Памва вздохнул. Уже давно его так никто не называл – рыцарь.

– Не рыцарь, Шио… Просто Памва. Или брат Памва, если тебе так привычнее. Скажи владыке, что я уже иду.

Шио чему-то засмеялся и убежал, звонко шлёпая босыми ногами по прохладным после ночи каменным плитам. Впрочем, в его возрасте всегда найдётся, чему радоваться.

Так. Значит, синклит уже собрался.

Эту ночь Памва провёл почти без сна, обдумывая, как будет построен обряд на этот раз. Он лежал не раздеваясь, прикрыв бесполезные в кромешной тьме кельи глаза, и в тысячный раз представлял, как предстанет перед собранием магистров ордена, которые раз в год – и только один раз – собираются на Великий совет.

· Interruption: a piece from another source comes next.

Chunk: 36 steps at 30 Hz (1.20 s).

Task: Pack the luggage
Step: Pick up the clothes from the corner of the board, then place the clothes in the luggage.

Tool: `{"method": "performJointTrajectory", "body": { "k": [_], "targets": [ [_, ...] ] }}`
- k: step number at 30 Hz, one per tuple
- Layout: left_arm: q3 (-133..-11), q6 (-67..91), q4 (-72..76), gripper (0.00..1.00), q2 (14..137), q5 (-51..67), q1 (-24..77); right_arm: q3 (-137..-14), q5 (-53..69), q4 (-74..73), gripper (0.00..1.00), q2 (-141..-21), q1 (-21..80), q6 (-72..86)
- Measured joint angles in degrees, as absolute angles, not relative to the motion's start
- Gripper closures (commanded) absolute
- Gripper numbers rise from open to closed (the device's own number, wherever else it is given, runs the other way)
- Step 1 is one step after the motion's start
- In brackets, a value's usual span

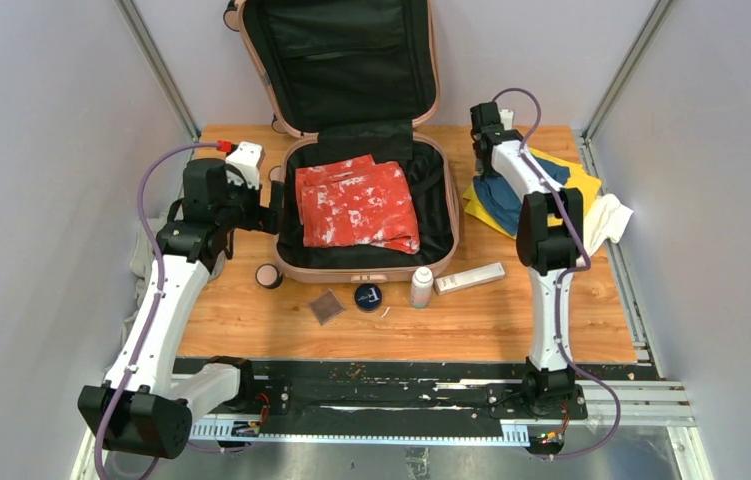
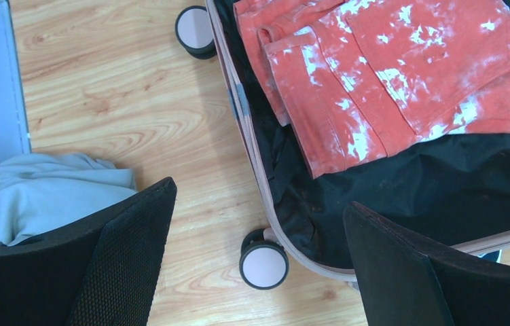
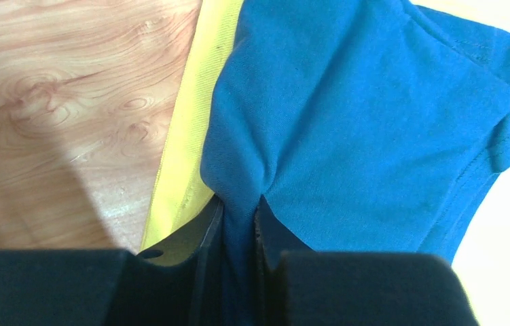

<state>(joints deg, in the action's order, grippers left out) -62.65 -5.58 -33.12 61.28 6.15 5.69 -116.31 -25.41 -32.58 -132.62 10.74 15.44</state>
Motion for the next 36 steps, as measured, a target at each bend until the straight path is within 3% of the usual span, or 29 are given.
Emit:
{"method": "performJointTrajectory", "body": {
  "k": [9, 17, 27, 36],
  "targets": [
    [-62.7, -5.6, -33.3, 0.00, 60.8, 5.3, 5.7, -109.0, -15.7, -29.0, 1.00, -124.2, 7.4, 18.3],
    [-62.7, -5.6, -33.4, 0.00, 60.5, 5.3, 5.7, -104.7, -7.2, -26.9, 1.00, -120.1, 4.6, 20.7],
    [-68.5, -5.6, -37.3, 0.00, 60.9, 6.0, 5.7, -95.7, 5.5, -22.3, 1.00, -103.6, 4.4, 26.4],
    [-69.6, -5.6, -38.4, 0.00, 60.8, 4.4, 5.7, -92.3, 14.7, -17.5, 1.00, -100.2, 12.8, 28.6]
  ]
}}
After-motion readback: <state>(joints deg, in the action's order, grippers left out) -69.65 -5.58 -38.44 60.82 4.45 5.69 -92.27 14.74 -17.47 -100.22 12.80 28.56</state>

Монастырь жил по однажды и навсегда утверждённому уставу. Пускай за стенами его бушевали пожары междоусобиц, пускай бесчисленные отряды Герцога текли по ущельям, возникая из ниоткуда и уходя только им ведомыми путями – здесь, в обители Ордена, казалось, застыло само время. Невозможно было представить, чтобы брат Вил не появился утром в общем коридоре, звуками старого колокольчика поднимая спящих на труды нового дня, или брат Лев со своей бочкой не успел подвезти свежей воды с тающих ледников для умывания.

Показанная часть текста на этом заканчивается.